#### [WORK TO COMPLETE]
Copy, from the data below, every line that has "start" in it.

#### [Dataset items]
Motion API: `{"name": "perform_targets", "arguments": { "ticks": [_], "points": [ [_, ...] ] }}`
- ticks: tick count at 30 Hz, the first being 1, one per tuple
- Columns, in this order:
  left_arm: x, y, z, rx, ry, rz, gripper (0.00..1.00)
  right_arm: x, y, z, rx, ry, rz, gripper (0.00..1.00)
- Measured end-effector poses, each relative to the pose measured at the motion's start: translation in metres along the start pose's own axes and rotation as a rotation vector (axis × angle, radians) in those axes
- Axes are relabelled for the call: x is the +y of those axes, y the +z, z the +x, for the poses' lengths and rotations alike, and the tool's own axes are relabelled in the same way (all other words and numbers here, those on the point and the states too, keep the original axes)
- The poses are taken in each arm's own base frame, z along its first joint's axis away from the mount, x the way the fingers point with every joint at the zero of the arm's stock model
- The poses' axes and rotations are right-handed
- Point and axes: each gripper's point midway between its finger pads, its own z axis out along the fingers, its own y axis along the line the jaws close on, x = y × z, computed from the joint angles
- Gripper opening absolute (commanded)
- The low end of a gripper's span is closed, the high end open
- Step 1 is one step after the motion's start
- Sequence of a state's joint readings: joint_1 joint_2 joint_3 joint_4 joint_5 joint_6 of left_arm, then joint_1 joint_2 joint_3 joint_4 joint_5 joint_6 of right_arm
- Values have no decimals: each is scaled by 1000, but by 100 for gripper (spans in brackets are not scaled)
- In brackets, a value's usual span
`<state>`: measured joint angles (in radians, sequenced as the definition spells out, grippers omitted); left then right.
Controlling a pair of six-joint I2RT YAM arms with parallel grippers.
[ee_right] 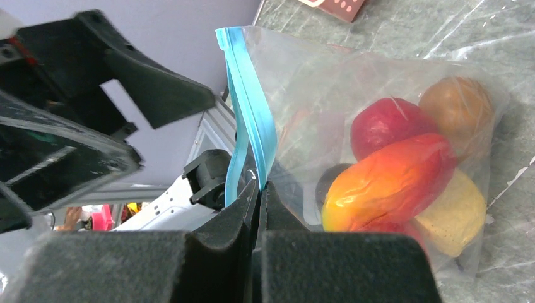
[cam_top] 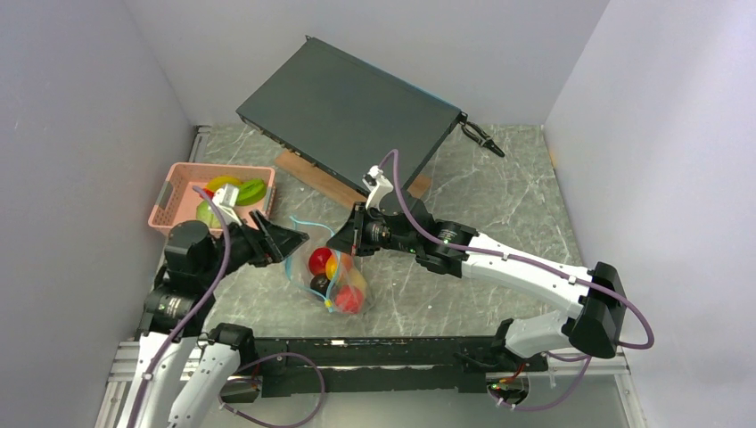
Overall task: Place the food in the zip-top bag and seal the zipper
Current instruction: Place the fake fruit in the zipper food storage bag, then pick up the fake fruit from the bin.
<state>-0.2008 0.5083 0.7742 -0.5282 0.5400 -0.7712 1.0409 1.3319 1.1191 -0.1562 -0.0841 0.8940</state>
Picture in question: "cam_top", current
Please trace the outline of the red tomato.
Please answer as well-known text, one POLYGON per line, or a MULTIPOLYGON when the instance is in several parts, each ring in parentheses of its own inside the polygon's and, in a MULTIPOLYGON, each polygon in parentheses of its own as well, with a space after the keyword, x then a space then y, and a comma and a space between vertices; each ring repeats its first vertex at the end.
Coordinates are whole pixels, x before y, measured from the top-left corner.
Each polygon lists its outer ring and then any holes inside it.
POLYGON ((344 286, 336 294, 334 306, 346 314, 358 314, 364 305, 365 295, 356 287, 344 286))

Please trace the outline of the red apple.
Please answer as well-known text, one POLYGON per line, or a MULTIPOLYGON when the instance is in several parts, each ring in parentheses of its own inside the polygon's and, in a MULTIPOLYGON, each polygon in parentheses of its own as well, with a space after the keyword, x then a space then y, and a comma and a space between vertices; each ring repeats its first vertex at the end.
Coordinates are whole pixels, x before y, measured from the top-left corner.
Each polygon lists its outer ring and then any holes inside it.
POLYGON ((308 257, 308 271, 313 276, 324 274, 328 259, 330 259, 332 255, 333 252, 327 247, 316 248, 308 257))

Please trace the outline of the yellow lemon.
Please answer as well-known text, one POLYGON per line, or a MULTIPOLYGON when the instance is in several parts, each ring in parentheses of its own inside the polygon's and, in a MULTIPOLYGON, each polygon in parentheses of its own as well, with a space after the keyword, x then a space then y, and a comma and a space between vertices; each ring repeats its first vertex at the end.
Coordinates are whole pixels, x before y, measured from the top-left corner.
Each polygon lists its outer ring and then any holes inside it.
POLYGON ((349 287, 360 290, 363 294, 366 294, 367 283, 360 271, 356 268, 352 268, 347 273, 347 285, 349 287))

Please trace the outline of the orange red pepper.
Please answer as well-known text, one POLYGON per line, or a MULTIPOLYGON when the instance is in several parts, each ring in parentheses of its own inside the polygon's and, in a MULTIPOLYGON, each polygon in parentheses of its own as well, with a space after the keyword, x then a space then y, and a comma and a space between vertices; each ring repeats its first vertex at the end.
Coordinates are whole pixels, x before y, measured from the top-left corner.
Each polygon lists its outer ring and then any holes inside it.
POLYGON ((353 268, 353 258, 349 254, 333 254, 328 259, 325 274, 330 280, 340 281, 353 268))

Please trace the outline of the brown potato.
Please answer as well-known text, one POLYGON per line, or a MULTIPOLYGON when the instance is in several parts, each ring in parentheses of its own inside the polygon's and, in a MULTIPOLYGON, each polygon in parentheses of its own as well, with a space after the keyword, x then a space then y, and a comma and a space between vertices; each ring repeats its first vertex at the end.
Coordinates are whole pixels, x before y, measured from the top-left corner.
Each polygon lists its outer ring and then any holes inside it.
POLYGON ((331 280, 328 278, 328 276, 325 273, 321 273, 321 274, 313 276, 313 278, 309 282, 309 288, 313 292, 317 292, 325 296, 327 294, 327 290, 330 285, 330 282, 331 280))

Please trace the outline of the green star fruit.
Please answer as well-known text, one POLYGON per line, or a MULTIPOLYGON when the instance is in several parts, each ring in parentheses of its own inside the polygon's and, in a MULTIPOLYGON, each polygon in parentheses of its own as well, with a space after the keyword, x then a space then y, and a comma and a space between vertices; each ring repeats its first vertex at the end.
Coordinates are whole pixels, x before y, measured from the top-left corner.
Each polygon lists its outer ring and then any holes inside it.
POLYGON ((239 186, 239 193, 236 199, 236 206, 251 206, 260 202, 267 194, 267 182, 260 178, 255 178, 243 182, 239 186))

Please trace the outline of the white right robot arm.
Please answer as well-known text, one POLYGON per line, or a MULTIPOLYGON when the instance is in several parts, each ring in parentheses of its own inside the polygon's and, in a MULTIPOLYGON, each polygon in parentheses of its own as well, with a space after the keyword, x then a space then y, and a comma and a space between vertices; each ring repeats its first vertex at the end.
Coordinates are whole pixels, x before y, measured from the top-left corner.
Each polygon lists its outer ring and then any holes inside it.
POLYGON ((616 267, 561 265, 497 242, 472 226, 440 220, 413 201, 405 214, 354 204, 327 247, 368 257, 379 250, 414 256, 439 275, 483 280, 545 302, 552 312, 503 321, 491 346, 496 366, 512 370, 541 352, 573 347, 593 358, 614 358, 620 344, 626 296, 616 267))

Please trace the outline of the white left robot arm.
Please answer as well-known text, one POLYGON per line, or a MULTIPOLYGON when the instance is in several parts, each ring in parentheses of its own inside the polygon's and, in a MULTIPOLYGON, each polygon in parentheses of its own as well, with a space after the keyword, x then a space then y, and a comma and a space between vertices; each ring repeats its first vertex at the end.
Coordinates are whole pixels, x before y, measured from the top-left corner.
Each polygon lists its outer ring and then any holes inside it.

--

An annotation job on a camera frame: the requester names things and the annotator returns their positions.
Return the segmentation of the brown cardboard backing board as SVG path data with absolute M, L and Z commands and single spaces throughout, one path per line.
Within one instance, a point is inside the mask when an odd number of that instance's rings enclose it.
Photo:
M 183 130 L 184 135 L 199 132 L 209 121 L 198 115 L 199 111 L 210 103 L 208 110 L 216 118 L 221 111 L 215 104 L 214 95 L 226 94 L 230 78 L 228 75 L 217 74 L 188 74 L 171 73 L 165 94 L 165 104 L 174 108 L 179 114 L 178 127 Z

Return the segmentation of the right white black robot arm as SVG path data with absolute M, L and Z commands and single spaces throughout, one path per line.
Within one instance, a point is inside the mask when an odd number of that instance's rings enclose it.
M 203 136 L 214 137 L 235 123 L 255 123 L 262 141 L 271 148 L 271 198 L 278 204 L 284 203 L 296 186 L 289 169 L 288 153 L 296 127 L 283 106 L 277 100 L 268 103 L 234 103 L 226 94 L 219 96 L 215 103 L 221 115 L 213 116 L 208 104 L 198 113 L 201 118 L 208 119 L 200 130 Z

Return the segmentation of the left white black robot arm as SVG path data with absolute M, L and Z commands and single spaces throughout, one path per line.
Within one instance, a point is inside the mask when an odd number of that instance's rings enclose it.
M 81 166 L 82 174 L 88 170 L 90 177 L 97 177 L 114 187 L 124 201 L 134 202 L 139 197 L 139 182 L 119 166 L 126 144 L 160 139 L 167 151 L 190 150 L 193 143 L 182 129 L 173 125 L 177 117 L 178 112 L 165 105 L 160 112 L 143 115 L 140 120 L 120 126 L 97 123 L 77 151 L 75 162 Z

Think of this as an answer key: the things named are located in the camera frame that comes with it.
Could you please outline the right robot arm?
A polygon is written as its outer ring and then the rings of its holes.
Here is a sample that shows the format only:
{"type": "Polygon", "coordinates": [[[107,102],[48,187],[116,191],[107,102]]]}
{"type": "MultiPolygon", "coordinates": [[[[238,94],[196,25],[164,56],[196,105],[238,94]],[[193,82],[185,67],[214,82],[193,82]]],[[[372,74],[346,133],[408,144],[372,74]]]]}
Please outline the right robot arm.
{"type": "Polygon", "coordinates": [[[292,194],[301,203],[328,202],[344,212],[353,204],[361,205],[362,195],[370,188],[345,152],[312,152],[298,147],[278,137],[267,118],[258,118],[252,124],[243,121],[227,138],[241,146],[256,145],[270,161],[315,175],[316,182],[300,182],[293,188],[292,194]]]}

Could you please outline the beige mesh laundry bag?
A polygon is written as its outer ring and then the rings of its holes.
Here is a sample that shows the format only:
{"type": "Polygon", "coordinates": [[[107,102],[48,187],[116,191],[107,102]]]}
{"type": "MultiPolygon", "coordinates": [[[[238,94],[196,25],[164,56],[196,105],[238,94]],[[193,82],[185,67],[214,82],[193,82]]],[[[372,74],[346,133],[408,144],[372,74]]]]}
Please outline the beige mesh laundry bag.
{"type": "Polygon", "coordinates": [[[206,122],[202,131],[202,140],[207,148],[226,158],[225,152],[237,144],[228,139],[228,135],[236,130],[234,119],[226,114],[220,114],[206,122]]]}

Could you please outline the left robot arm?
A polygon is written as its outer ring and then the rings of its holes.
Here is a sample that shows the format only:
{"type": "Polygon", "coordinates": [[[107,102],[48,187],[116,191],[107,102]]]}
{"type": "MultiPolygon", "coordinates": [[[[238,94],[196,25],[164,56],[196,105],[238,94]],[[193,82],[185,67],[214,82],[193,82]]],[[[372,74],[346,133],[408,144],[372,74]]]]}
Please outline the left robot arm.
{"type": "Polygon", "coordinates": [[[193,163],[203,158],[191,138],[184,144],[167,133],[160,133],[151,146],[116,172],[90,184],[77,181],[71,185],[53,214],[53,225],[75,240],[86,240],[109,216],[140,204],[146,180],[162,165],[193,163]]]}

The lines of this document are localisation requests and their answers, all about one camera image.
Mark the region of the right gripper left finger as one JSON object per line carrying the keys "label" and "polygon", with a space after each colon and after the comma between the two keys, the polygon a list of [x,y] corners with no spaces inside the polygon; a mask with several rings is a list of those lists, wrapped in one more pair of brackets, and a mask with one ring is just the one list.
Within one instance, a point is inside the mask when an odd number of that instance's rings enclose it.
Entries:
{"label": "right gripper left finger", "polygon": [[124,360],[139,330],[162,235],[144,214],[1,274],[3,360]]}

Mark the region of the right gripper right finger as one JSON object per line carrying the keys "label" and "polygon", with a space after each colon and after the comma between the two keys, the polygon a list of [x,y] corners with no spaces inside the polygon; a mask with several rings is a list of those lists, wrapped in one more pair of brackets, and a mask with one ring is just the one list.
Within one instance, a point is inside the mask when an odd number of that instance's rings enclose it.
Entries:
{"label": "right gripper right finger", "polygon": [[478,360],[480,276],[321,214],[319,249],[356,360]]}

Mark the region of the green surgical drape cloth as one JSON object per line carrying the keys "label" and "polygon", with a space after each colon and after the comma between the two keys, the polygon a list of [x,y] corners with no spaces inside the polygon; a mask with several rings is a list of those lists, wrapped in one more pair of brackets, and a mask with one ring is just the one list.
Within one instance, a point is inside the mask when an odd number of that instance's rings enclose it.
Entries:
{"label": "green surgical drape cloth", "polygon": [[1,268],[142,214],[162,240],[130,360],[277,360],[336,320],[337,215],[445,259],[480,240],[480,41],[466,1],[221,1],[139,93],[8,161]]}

#### [ANSWER]
- Measured end-effector poses, each relative to the pose measured at the motion's start: translation in metres along the start pose's own axes and rotation as a rotation vector (axis × angle, radians) in those axes
- Step 1 is one step after the motion's start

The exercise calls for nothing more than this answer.